After two decades of savage U.S. efforts to impose imperial control over South Vietnam, the effort collapsed in April 1975.
Columns of refugees and routed troops packed the roads twisting out of the hills and rubber plantations toward the marshy flatlands around Saigon. Barefoot villagers, band of soldiers with their boots rotting off, lost children wailing for their parents, parents screaming for their children, wounded men caked with dried blood and filthy bandages, creeping trucks, buses, and herds of water buffalo, oxcarts lumbering along on wooden wheels, all paraded past the wreckage of burned-out tanks and scattered corpses rotting in the fields by the roadside, fleeing the advancing bombs and shellfire announcing Ho Chi Minh’s imminent victory.
At the U.S. Embassy, a desperate crowd of Vietnamese interpreters, army leaders, bartenders, colonial bureaucrats, and stool pigeons rushed the gates waving letters from American employers, stateside lovers, or distant American acquaintances who used to know someone in their extended family.
Saigon was no more.
To General Thieu and his henchmen, President Ford offered sanctuary in the United States. To the young Americans who had not been able to bring themselves to kill for such gangsters, he offered the choice of permanent exile from the U.S. or imprisonment. On the Vietnamese people, he imposed a trade embargo, a veto on their entry into the United Nations, and a refusal to negotiate the unresolved issues of the war.
The imperialist credo was thus fulfilled: those who have been arbitrarily punished are punished anew.
After two decades of Western terror, retributive deaths were near zero. The much-predicted Communist bloodbath did not materialize, and Hanoi created nothing worse than re-education camps for those who collaborated with the U.S. in killing millions of their fellow Vietnamese.
This remarkable display of restraint passed unnoticed in the U.S. media, which preferred to denounce Communist indoctrination methods. Those whom Washington employed to engage in wholesale torture and massacre of their countrymen were portrayed as innocent victims forced to endure the agony of political lectures.
The hundreds of thousands of orphans, junkies, prostitutes, and maimed survivors the U.S. left in its wake, whom the Vietnamese somehow had to rehabilitate as they struggled to overcome a shattered economy, devastated ecosystem, and demolished social order, were ignored and quickly forgotten.

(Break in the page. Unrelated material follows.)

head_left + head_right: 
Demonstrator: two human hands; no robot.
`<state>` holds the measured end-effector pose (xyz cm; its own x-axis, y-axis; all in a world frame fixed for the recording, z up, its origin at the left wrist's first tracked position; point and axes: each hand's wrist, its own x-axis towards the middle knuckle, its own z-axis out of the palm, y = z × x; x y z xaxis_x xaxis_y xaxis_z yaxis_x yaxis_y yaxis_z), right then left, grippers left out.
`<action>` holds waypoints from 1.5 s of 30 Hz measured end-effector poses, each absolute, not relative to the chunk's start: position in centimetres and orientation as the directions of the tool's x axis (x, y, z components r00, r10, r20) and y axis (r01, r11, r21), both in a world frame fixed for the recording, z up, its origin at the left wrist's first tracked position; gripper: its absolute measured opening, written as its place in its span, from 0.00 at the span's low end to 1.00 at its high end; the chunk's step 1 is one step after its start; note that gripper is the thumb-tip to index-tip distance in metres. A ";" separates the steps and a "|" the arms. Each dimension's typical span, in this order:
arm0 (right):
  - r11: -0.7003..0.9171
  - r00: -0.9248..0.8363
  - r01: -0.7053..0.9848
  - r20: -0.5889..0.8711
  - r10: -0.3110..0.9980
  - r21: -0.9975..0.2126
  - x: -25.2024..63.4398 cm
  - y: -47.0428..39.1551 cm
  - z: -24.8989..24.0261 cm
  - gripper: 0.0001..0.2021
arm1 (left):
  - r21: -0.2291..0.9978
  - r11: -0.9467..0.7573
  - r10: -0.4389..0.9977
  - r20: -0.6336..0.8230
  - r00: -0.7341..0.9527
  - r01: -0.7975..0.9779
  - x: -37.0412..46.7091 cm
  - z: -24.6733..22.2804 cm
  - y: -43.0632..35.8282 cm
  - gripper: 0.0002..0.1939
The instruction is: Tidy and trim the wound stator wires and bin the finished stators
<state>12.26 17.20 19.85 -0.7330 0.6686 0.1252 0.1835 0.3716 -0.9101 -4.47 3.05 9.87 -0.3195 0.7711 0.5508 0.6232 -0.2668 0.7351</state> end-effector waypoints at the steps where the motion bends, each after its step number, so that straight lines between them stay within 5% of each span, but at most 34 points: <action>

As for the meaning of it all, the New York Times remained utterly clueless:
“There are those Americans who believe that the war to preserve a non-Communist, independent South Vietnam could have been waged differently. There are other Americans who believe that a viable, non-Communist South Vietnam was always a myth … A decade of fierce polemics has failed to resolve the quarrel.”
Of course, while the war raged, Americans surged into the streets in record numbers to protest that the U.S. had no business meddling in the internal politics of Vietnam, regardless of the prospects for “success.” This position, reiterated endlessly at rallies, protest marches, and teach-ins, was never heard in official circles, nor was it ever given a hearing on the editorial pages of the New York Times.
U.S. hands off other countries.
To the Times‘ editors, these words were incomprehensible.
U.S. military and government leaders were no more insightful. A U.S. Air Force general said that the important lesson of the war was that “We could have won the war if political factors had not entered in,” perhaps a reference to the failure to use nuclear weapons, which both the Eisenhower and Nixon administrations had considered doing. Secretary of State Dean Rusk blamed the “loss” of Vietnam on the “impatience” of the American people, adding that a future Vietnam-style war would require censorship. “You can’t fight a war on television,” he lamented. General Maxwell Taylor contended that success required the banning of dissent, counseling that any president would “be well advised to silence future critics by executive order.”
With millions killed and Indochina in ruins, President Ford urged Americans to forget. “The lessons of the past,” he implausibly advised, “have already been learned … and we should have our focus on the future.”